How to Analyze a Dubai Property Deal Like a Pro

The Framework Professional Investors Use

Most Dubai property investors make their investment decisions based on a rough estimate of gross yield and a conversation with an agent. Professional investors use a structured financial framework that accounts for all costs, taxes, financing, and timeline to produce a rigorous assessment of whether a deal actually makes financial sense. This guide teaches you that framework.

The Basic Metrics

Gross Yield = Annual Rent ÷ Purchase Price. The most basic metric. A property purchased for AED 1,000,000 with annual rent of AED 80,000 has a gross yield of 8%. Gross yield is useful for quick screening but ignores all costs.

Net Yield = (Annual Rent – Annual Costs) ÷ Purchase Price. Annual costs include: service charges, municipality tax (typically 5% of annual rent), property management fees (if applicable), insurance, and maintenance allowance (typically 1% of property value). Net yield gives a much more accurate picture of actual cash returns.

Cash-on-Cash Return = Annual Pre-Tax Cash Flow ÷ Total Cash Invested. This is the metric that matters most for investors using leverage. If you put AED 250,000 as a down payment on a AED 1,000,000 property with a AED 750,000 mortgage, and generate AED 30,000 annual net cash flow, your cash-on-cash return is AED 30,000 ÷ AED 250,000 = 12%.
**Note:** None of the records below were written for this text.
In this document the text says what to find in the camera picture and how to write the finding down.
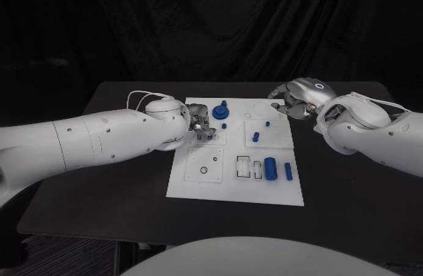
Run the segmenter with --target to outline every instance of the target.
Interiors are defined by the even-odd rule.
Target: blue cylinder
[[[257,132],[253,133],[253,142],[257,142],[257,137],[260,136],[260,134]]]
[[[277,179],[275,158],[265,159],[265,172],[266,172],[266,180],[276,180]]]
[[[221,102],[220,106],[216,106],[213,109],[213,117],[217,120],[223,120],[226,119],[226,117],[229,116],[229,109],[227,109],[227,104],[226,104],[226,100]]]
[[[285,163],[286,180],[292,180],[290,164]]]

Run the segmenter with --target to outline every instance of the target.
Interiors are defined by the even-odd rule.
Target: white base
[[[229,108],[229,117],[224,120],[216,120],[211,115],[213,108],[226,100]],[[174,164],[171,167],[170,184],[167,188],[167,197],[191,198],[200,200],[239,201],[244,203],[263,204],[286,204],[290,206],[303,206],[299,175],[296,170],[296,162],[293,148],[270,149],[270,148],[247,148],[244,135],[244,121],[260,120],[263,124],[270,122],[260,132],[260,138],[265,140],[266,133],[270,133],[280,124],[288,125],[280,132],[277,140],[285,140],[286,144],[292,144],[292,135],[286,115],[280,114],[269,105],[275,100],[267,99],[203,99],[187,98],[185,103],[201,103],[208,107],[210,126],[218,131],[226,132],[226,145],[210,143],[191,143],[197,139],[194,132],[184,137],[184,144],[175,149]],[[221,129],[221,124],[227,124],[227,128]],[[223,175],[221,183],[198,182],[201,174],[197,169],[190,166],[187,169],[187,160],[190,148],[203,147],[211,149],[223,149]],[[250,158],[250,178],[237,178],[237,156],[249,156]],[[276,159],[277,180],[267,181],[265,178],[265,158]],[[262,179],[253,178],[253,161],[262,164]],[[290,163],[292,181],[286,180],[285,163]],[[195,181],[187,181],[187,173],[198,172]]]

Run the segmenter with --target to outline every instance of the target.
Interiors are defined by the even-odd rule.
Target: dark table
[[[185,97],[266,98],[276,85],[102,83],[85,114],[125,108],[134,90],[161,92],[184,101]],[[380,83],[329,85],[339,95],[355,91],[393,100]],[[139,98],[134,95],[131,108]],[[165,198],[174,151],[154,151],[46,179],[18,232],[170,245],[220,236],[276,237],[370,261],[423,264],[423,178],[374,163],[359,153],[336,153],[312,131],[313,122],[315,118],[290,119],[303,207]]]

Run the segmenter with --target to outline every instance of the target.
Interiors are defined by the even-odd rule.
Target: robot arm
[[[423,114],[355,92],[336,97],[329,86],[311,78],[279,86],[269,98],[280,93],[289,105],[272,106],[295,119],[308,119],[316,113],[315,131],[335,151],[345,155],[362,152],[377,163],[423,177]],[[391,120],[374,102],[406,112]]]
[[[214,134],[207,106],[171,97],[152,101],[144,113],[122,109],[0,128],[0,207],[52,175],[175,149],[191,130]]]

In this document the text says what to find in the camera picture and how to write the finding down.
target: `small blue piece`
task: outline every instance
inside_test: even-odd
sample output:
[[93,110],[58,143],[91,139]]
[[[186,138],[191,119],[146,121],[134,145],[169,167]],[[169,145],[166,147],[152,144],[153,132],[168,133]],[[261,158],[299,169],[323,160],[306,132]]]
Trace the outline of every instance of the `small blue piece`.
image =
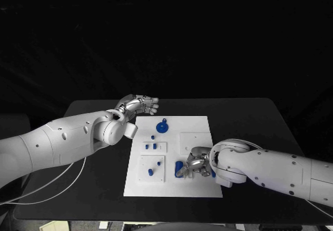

The Professional Framework: IRR

Internal Rate of Return (IRR) is the gold standard of property investment analysis — it accounts for all cash flows over the holding period, including the initial investment, annual net cash flows, and the sale proceeds at exit. A professional deal analysis models the IRR of a property investment across a 5-7 year holding period, accounting for projected rent growth, projected capital appreciation, and the cost of financing.

A good IRR target for Dubai property is approximately 12-18% per annum over a 5-year hold, based on a combination of net rental income and capital appreciation. Properties that cannot be modeled to achieve this IRR at reasonable appreciation assumptions should not be purchased as investment properties.